Ao norte do equador, a primavera está chegando e, como todo ano no início da primavera, lembramo-nos de um livro, chamado justamente Primavera silenciosa, um texto fundamental escrito por Rachel Carson no começo da década de 60. Nesse livro, que levou quatro anos de trabalho, Rachel Carson advertiu sobre o impacto dos pesticidas em agricultura sobre o meio ambiente e a saúde humana. Entre eles, o DDT, produzido pela Monsanto e utilizado para defender contra o mosquito Anopheles, responsável pela transmissão da malária. Inicialmente, acreditava-se que o DDT fosse inócuo e seguro para a saúde humana, tanto é que seu inventor, o químico suíço Paul Hermann Müller, em 1948, recebeu o prêmio Nobel de Fisiologia e Medicina. Se chegou-se a proibir o uso do DDT nos Estados Unidos (em 1972) e, depois, também em outros países, foi também graças ao livro de Raquel Carson, que teve a coragem de afirmar suas opiniões e de levar adiante suas pesquisas, apesar da violenta campanha promovida pela indústria química, liderada principalmente pela Monsanto, Velsicol e American Cyanamid, e apoiada pelo Departamento de Agricultura dos Estados Unidos
Lembrar esse acontecimento, hoje, faz mais sentido, pois a história parece se repetir, como um disco quebrado, embora com nomes diferentes, ao menos em parte. A Monsanto não produz mais o DDT, mas no setor agrícola comercializa ainda o RoundUp, o herbicida total – isto é não seletivo – mais utilizado em escala mundial.
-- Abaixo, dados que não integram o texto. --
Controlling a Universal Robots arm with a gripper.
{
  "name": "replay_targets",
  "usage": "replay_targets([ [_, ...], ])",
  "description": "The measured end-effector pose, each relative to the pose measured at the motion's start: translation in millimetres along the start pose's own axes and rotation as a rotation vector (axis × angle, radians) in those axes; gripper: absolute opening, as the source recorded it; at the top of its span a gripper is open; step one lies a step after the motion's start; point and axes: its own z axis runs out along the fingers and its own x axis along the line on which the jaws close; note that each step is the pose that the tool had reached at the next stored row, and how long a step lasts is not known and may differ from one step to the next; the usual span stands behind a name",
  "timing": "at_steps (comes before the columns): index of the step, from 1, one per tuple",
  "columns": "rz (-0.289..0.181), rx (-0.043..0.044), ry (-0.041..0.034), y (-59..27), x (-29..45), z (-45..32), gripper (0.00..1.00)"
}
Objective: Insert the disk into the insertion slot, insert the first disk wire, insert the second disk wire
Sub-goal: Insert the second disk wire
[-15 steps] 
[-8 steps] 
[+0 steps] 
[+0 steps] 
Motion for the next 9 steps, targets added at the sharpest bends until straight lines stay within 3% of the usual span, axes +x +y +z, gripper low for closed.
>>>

Na “receita” do RoundUp há um composto químico, o glifosato, que desde 2001 – quando venceu a sua patente de produção que era propriedade da Monsanto – é utilizado também por outras empresas. Como para o DDT do passado, levantou-se um debate acirrado sobre a sua suposta inocuidade.
Em março do ano passado, a Agência Internacional de Pesquisa sobre o Câncer classificou o glifosato entre os prováveis cancerígenos. A pesquisa provocou grande sensação, ainda mais por não levar a assinatura de um único estudioso – como podia ser a Rachel Carson nos anos 70 ou, mais recentemente, Gilles-Éric Séralini, cujas pesquisas foram também objeto de críticas ferozes – mas da maior autoridade mundial no setor da pesquisa oncológica que contou com uma equipe de trabalho composto por 17 especialistas, e que foi publicada pela conceituada revista The Lancet Oncology. A resposta da Monsanto – que continua insistindo sobre a segurança do glifosato – não se fez esperar e, recentemente, outras agências apoiaram a tese de sua inocuidade. Como, por exemplo, a EFSA, a Autoridade Europeia para a Segurança dos Alimento que, em sua avaliação, não levou em conta as conclusões da IARC.
Tudo isso é o passado, mais ou menos recente. Mas há importantes passos, presentes e futuros, que devem ser levados em conta.
No dia 21 de janeiro, os membros da Comissão de Meio Ambiente do Parlamento pediram à Comissão Europeia que fossem rejeitadas novas autorizações para a importação de três tipos de soja transgênica, destinada principalmente ao consumo animal, manifestando a sua preocupação pela resistência ao glifosato e pelo processo de autorização. A resolução foi votada na plenária, no dia 3 de fevereiro, quando, com mais de 400 votos favoráveis, o Parlamento reafirmou o seu NÃO aos transgênicos. A Comissão Europeia continua querendo autorizar os OGMs que apresentam um possível risco para a saúde e o meio ambiente, segundo também destacou a OMS, mas embora o Comissário Andriukatis utilize a falta de dados suficientes para determinar a sua periculosidade, deveria ser justamente a falta de certeza científica a levar a Comissão a proibir o seu uso, e não a favorecer a sua difusão.
De 20 a 30 de março será realizada a Pesticide Action Week, a semana sem pesticidas, cuja mobilização, este ano, será focalizada sobre o impacto dos pesticidas para a saúde humana, e sobre a necessidade de soluções alternativas, por uma agricultura mais atenta ao meio ambiente e menos perigosa para a nossa saúde.
Nos próximos meses, a Comissão Europeia e os Estados-membros deverão dar seu parecer sobre o uso do glifosato na União europeia, renovando a autorização antes do dia 30 de junho – data de vencimento da atual autorização – sem esperar a publicação de outro parecer abalizado, o da Agência Química Europeia, prevista para 2017.
A questão está ainda pendente. E, como anos atrás, os opositores são aqueles que invocam a volta a uma agricultura limpa e as multinacionais da química.